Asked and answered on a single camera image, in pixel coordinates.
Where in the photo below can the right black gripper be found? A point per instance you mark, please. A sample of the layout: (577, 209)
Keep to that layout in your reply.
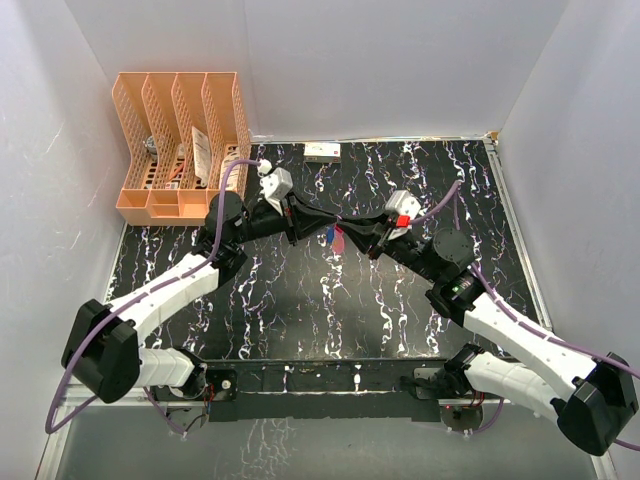
(366, 230)

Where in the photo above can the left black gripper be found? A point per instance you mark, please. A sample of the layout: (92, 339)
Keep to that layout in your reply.
(303, 218)

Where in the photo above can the pink strap keyring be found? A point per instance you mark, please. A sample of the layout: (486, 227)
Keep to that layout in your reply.
(338, 244)

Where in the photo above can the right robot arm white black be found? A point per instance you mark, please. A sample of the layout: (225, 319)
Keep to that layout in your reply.
(591, 397)

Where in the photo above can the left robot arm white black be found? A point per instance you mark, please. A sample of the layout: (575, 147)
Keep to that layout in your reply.
(106, 348)

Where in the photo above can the white small cardboard box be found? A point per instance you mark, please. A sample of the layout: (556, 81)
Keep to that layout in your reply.
(322, 152)

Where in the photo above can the white labelled packet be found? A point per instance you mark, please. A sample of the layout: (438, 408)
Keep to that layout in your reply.
(229, 175)

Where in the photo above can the white paper packet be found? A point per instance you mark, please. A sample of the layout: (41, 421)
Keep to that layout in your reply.
(202, 156)

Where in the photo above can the orange plastic file organizer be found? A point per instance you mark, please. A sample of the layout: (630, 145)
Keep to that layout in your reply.
(161, 188)

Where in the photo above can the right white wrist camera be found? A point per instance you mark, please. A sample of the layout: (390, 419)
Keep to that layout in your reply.
(401, 208)

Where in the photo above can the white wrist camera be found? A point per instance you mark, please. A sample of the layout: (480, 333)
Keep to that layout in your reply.
(275, 184)
(401, 208)

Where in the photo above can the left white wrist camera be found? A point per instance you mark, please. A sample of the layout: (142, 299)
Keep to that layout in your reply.
(275, 184)

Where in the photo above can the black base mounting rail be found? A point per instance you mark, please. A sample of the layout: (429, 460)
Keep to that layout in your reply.
(235, 390)

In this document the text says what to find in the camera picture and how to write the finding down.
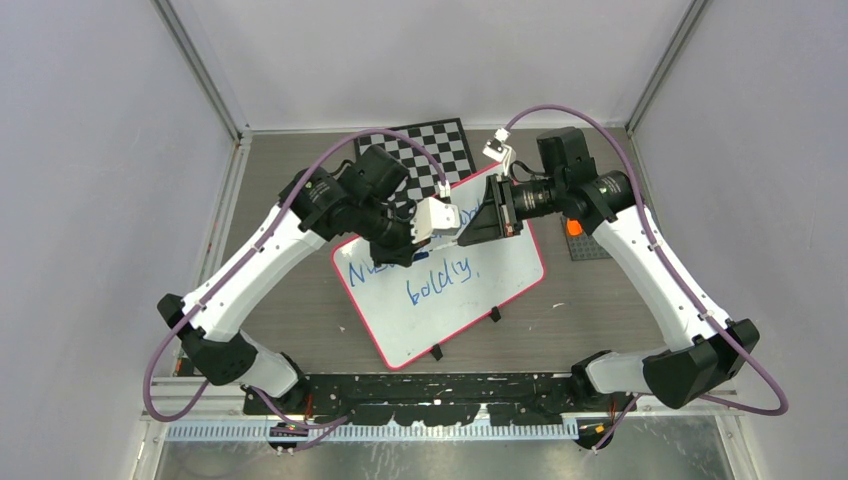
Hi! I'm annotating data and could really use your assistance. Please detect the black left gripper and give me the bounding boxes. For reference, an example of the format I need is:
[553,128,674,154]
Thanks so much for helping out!
[354,197,432,269]

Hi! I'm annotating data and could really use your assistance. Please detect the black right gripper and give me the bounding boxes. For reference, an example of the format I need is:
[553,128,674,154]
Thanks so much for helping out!
[459,172,564,246]

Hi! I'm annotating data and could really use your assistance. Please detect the pink framed whiteboard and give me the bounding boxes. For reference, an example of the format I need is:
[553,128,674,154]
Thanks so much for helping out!
[329,162,548,370]

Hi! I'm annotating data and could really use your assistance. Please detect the blue capped whiteboard marker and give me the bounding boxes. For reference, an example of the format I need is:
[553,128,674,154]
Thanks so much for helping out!
[425,240,458,252]

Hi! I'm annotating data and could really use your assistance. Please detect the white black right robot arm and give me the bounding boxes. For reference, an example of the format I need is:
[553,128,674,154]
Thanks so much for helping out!
[458,127,760,411]

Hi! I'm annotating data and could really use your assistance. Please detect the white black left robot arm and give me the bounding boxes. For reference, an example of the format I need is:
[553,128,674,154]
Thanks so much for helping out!
[157,146,422,414]

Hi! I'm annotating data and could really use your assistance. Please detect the orange curved track piece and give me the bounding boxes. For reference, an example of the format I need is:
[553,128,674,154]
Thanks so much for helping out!
[565,219,584,237]

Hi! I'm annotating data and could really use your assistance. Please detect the black white chessboard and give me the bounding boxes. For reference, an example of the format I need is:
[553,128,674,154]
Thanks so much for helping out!
[354,118,477,203]

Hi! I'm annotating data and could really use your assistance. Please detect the grey studded building baseplate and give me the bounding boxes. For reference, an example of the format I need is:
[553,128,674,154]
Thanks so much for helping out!
[565,229,611,261]

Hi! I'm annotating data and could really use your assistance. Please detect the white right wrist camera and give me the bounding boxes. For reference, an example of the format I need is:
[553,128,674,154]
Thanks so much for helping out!
[482,128,517,176]

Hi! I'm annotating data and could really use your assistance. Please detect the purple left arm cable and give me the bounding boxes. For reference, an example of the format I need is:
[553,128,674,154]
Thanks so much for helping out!
[142,128,453,453]

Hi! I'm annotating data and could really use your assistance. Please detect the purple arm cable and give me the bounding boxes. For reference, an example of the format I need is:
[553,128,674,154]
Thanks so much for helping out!
[500,103,790,455]
[142,128,453,453]

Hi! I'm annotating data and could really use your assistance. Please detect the black mounting base plate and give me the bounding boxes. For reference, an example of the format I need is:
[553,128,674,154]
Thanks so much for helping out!
[243,373,631,427]

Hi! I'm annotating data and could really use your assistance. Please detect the slotted aluminium rail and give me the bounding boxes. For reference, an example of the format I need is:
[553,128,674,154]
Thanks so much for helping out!
[165,419,579,442]

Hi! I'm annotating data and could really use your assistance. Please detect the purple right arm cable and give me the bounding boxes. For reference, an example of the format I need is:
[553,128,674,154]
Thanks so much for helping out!
[500,103,790,455]

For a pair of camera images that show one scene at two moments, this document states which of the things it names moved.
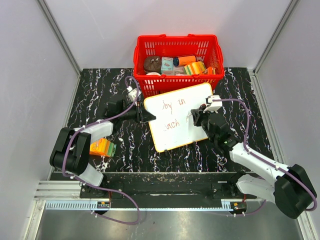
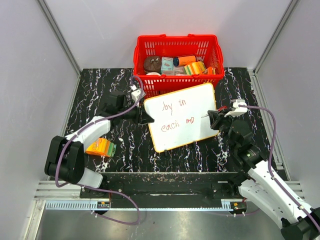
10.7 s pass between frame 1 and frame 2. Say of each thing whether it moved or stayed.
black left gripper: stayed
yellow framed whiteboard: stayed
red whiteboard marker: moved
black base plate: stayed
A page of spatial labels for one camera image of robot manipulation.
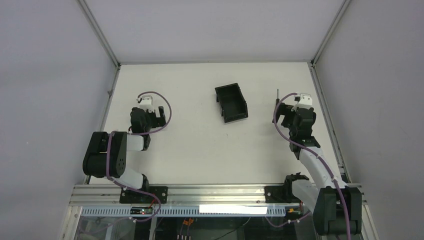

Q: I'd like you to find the black screwdriver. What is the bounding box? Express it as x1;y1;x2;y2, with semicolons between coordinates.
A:
272;89;280;124

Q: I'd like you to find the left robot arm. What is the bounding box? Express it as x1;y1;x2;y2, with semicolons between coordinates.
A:
82;106;166;192

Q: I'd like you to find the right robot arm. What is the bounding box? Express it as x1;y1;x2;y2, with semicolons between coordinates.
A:
272;99;362;238

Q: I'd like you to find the black plastic bin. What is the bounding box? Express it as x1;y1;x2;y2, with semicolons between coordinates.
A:
215;83;249;124

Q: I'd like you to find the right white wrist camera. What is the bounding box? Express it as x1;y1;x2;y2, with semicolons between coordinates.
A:
291;93;313;112

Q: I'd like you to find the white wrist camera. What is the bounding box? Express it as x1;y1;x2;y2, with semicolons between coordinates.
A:
291;93;313;112
137;95;155;113

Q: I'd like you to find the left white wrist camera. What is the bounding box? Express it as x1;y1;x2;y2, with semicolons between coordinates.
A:
137;95;155;113

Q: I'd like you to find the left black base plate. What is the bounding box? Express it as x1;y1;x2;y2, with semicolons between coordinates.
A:
119;185;169;204

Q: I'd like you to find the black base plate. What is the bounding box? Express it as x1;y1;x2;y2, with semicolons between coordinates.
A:
119;185;169;204
264;185;301;204

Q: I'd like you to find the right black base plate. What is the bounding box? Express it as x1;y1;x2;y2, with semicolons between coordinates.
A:
264;185;301;204

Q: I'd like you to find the aluminium frame rail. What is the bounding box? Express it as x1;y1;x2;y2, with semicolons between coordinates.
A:
68;184;368;207

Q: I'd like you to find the white cable duct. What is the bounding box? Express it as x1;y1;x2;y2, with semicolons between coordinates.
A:
81;204;288;218

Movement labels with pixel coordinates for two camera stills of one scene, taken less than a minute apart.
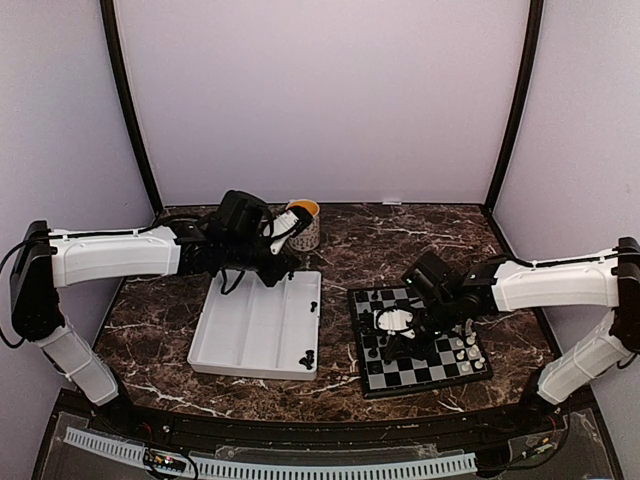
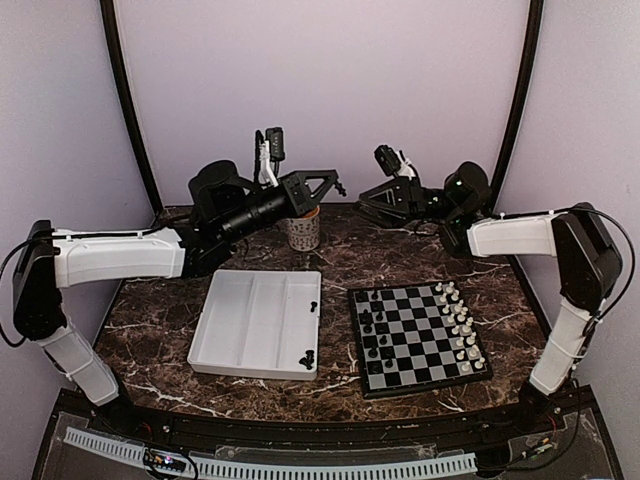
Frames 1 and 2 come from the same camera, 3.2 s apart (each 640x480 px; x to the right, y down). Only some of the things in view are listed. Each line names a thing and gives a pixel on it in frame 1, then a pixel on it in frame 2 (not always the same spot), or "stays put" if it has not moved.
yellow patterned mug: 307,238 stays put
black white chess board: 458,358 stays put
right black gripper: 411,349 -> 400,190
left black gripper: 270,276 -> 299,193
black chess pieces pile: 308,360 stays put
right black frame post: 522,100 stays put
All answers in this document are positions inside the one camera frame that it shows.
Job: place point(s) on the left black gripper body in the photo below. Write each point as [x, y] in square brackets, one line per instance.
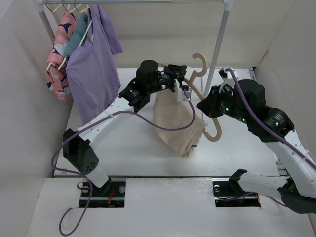
[166, 80]

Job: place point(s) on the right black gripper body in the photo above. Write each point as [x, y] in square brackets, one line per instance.
[220, 103]

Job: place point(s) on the beige trousers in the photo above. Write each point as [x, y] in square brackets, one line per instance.
[170, 113]

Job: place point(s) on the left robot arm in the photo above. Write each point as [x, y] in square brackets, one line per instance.
[80, 145]

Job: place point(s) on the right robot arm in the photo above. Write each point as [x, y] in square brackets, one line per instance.
[246, 103]

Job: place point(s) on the purple t-shirt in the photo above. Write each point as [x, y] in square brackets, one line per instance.
[91, 69]

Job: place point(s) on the metal clothes rack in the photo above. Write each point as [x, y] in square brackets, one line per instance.
[228, 5]

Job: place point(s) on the teal garment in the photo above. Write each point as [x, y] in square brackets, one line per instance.
[77, 35]

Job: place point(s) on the pink patterned garment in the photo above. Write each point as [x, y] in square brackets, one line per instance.
[56, 79]

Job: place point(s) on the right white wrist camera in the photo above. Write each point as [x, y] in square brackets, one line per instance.
[228, 81]

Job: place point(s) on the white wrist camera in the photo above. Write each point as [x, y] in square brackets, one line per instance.
[228, 81]
[183, 91]

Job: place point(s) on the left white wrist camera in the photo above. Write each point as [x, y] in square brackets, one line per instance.
[183, 91]

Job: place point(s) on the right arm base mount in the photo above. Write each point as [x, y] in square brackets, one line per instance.
[227, 197]

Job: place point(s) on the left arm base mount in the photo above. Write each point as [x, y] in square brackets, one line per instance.
[113, 198]

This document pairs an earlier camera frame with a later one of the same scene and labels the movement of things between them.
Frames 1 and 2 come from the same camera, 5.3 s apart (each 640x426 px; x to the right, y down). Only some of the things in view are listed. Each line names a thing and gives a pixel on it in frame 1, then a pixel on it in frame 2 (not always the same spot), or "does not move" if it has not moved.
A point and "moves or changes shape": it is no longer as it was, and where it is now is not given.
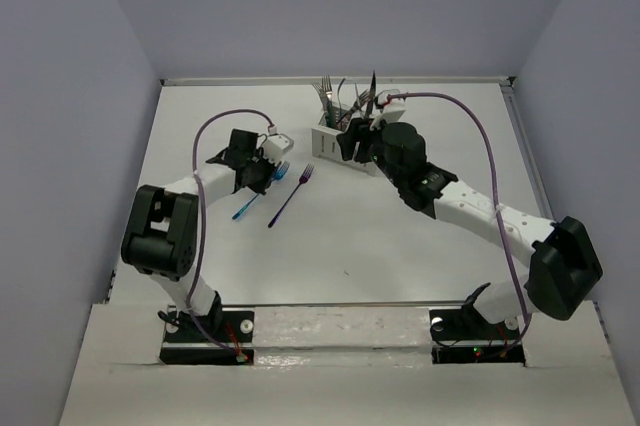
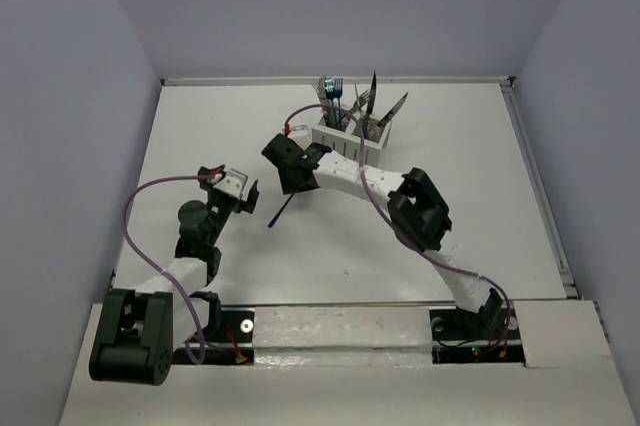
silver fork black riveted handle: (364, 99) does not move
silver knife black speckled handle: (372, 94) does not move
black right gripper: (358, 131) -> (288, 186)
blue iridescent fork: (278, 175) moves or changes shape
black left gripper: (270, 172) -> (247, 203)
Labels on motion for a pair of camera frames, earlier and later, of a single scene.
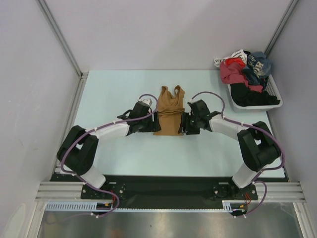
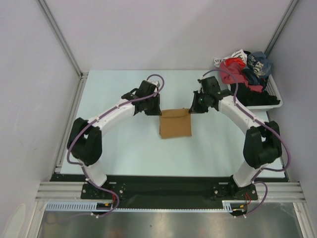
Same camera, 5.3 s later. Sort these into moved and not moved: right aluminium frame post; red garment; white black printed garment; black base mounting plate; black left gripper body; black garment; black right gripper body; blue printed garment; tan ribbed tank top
Moved: tan ribbed tank top; black right gripper body; black left gripper body
Not moved: black base mounting plate; blue printed garment; right aluminium frame post; red garment; white black printed garment; black garment
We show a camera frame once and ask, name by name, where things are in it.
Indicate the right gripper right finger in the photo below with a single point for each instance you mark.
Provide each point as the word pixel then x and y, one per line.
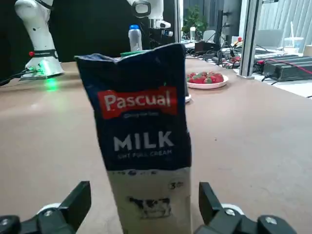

-- REQUIRED ACTION --
Show a copy of each line from the data that includes the word "marker".

-- EXERCISE RESULT --
Hi! I'm annotating data and could really use your assistance. Please detect the blue capped whiteboard marker and give me the bounding boxes. For reference, an example of the format I need is:
red whiteboard marker: moved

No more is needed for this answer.